| EXERCISE INSTRUCTIONS |
Skipping all images, output the listing word for word.

| MATERIAL PROVIDED |
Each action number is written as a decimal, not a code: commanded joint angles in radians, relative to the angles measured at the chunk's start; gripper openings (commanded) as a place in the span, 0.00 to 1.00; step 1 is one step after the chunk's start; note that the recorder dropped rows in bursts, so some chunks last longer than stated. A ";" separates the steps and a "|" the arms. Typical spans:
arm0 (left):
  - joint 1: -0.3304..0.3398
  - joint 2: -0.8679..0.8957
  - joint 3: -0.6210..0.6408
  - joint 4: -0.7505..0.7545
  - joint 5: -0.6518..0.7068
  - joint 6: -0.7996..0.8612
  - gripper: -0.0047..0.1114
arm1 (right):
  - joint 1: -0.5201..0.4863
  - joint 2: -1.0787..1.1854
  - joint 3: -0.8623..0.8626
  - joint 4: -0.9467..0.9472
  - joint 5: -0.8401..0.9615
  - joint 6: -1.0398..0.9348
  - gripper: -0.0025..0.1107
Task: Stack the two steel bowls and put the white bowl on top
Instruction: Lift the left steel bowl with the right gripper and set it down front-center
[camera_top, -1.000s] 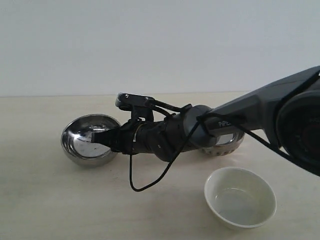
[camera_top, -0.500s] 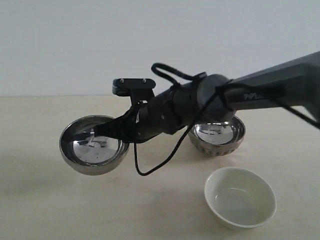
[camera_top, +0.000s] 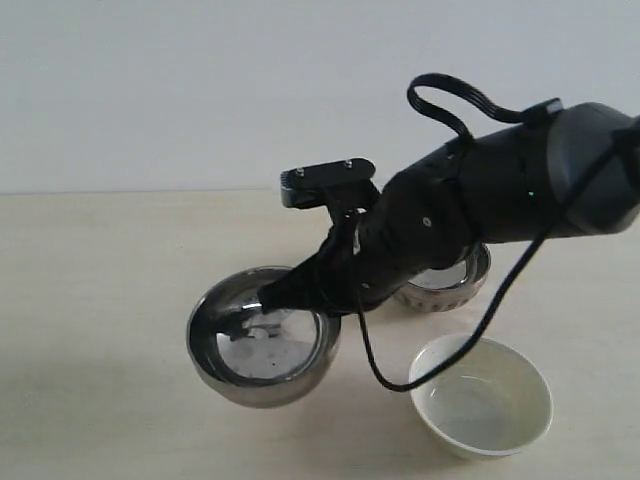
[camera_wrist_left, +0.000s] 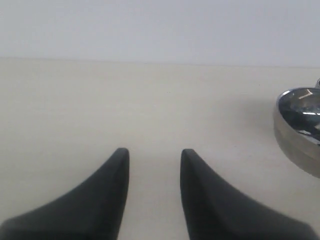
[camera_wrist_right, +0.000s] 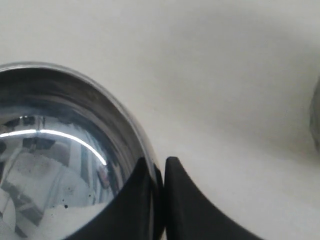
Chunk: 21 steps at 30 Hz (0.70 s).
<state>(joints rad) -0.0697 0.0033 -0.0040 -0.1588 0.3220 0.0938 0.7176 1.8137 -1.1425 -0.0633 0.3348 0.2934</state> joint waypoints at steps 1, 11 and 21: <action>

| RESULT OF THE EXERCISE |
Each action number is written as a decimal, not a code: commanded joint angles in radians, relative to the angles measured at the chunk's start; gripper openings (commanded) as a place in the span, 0.00 to 1.00; step 1 is one step after the chunk's start; note that the recorder dropped rows in bursts, so some chunks last longer than stated. A ";" separates the steps and a "|" the arms. Typical spans:
arm0 (left):
  - joint 1: -0.3304..0.3398
  - joint 2: -0.8679..0.8957
  - joint 3: -0.6210..0.6408
  - joint 4: -0.7505..0.7545
  - joint 5: -0.6518..0.7068
  - joint 6: -0.7996..0.8612
  - gripper: -0.0047..0.1114
arm1 (right):
  - joint 1: -0.5201..0.4863
  - joint 2: -1.0787..1.1854
  - joint 3: -0.8623..0.8626
  - joint 4: -0.9467..0.9472
  - joint 5: -0.8401..0.9615
  - joint 6: -1.0398..0.9348
  - gripper: -0.0025..0.1107
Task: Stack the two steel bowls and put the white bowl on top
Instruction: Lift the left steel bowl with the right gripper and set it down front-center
[camera_top, -1.000s] 
[camera_top, -0.500s] 
[camera_top, +0.000s] 
[camera_wrist_left, +0.000s] 
[camera_wrist_right, +0.000s] 
Chunk: 21 steps at 30 Hz (0.70 s).
<state>(joints rad) -0.0697 0.0033 -0.0040 -0.1588 0.3220 0.0938 0.7176 1.8137 -1.1425 -0.0633 0.3348 0.2934</state> joint waypoints at steps 1, 11 and 21: <action>

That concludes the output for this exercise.